**Directions for this task**
For the listing below, return the line containing "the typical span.", the line containing "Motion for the", and all lines in between, exactly as written and nothing else.
──────
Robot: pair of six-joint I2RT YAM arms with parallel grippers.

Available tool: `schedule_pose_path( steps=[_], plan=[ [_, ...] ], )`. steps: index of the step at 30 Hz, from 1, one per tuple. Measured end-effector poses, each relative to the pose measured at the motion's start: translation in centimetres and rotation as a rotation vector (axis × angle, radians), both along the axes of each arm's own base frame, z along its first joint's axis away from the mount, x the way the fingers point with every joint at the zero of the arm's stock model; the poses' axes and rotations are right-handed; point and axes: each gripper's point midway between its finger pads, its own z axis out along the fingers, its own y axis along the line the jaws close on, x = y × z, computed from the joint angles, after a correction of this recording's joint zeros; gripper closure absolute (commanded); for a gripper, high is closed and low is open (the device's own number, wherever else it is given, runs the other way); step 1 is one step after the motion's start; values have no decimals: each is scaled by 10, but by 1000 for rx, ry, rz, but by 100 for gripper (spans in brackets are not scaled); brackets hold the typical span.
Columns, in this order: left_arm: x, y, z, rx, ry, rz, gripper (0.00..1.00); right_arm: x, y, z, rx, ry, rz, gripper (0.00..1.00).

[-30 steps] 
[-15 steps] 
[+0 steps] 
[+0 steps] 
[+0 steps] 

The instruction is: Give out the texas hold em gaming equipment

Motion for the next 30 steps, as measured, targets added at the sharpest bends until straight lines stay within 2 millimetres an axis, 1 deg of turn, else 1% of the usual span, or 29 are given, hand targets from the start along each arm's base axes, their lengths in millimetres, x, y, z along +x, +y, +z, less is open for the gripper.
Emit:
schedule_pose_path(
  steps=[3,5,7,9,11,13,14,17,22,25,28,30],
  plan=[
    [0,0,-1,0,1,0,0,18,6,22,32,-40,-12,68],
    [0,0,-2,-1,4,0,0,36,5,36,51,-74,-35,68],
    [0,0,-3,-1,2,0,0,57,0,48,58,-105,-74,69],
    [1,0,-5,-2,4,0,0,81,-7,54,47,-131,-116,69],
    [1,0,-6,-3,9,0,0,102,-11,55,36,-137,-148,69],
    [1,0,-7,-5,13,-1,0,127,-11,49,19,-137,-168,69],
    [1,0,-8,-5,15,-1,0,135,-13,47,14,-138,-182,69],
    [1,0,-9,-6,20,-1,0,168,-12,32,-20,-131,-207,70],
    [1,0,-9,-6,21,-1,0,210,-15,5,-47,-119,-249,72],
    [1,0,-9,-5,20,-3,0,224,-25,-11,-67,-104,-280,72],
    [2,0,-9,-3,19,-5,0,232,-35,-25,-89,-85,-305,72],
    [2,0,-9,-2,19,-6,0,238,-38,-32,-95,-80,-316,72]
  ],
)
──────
**Response to this exercise**
Available tool: `schedule_pose_path( steps=[_], plan=[ [_, ...] ], )`. steps: index of the step at 30 Hz, from 1, one per tuple. Measured end-effector poses, each relative to the pose measured at the motion's start: translation in centimetres and rotation as a rotation vector (axis × angle, radians), both along the axes of each arm's own base frame, z along its first joint's axis away from the mount, x the way the fingers point with every joint at the zero of the arm's stock model; the poses' axes and rotations are right-handed; point and axes: each gripper's point midway between its finger pads, its own z axis out along the fingers, its own y axis along the line the jaws close on, x = y × z, computed from the joint angles, after a correction of this recording's joint zeros; gripper closure absolute (commanded); for a gripper, high is closed and low is open (the device's own number, wherever else it is given, runs the other way); step 1 is one step after the motion's start; values have no decimals: each is scaled by 10, but by 1000 for rx, ry, rz, but by 100 for gripper (spans in brackets are not scaled); brackets hold the typical span.
Columns, in this order: left_arm: x, y, z, rx, ry, rz, gripper (0.00..1.00); right_arm: x, y, z, rx, ry, rz, gripper (0.00..1.00).

[-30 steps] 
[-15 steps] 
[+0 steps] 
[+0 steps] 
[+0 steps] 

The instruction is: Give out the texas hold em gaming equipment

Motion for the next 30 steps, as measured, targets added at the sharpest bends until straight lines stay within 2 millimetres an axis, 1 deg of turn, else 1% of the usual span, or 29 are given, hand targets from the start along each arm's base axes, their lengths in millimetres, x, y, z along +x, +y, +z, less is open for the gripper.

The exercise requires no additional content.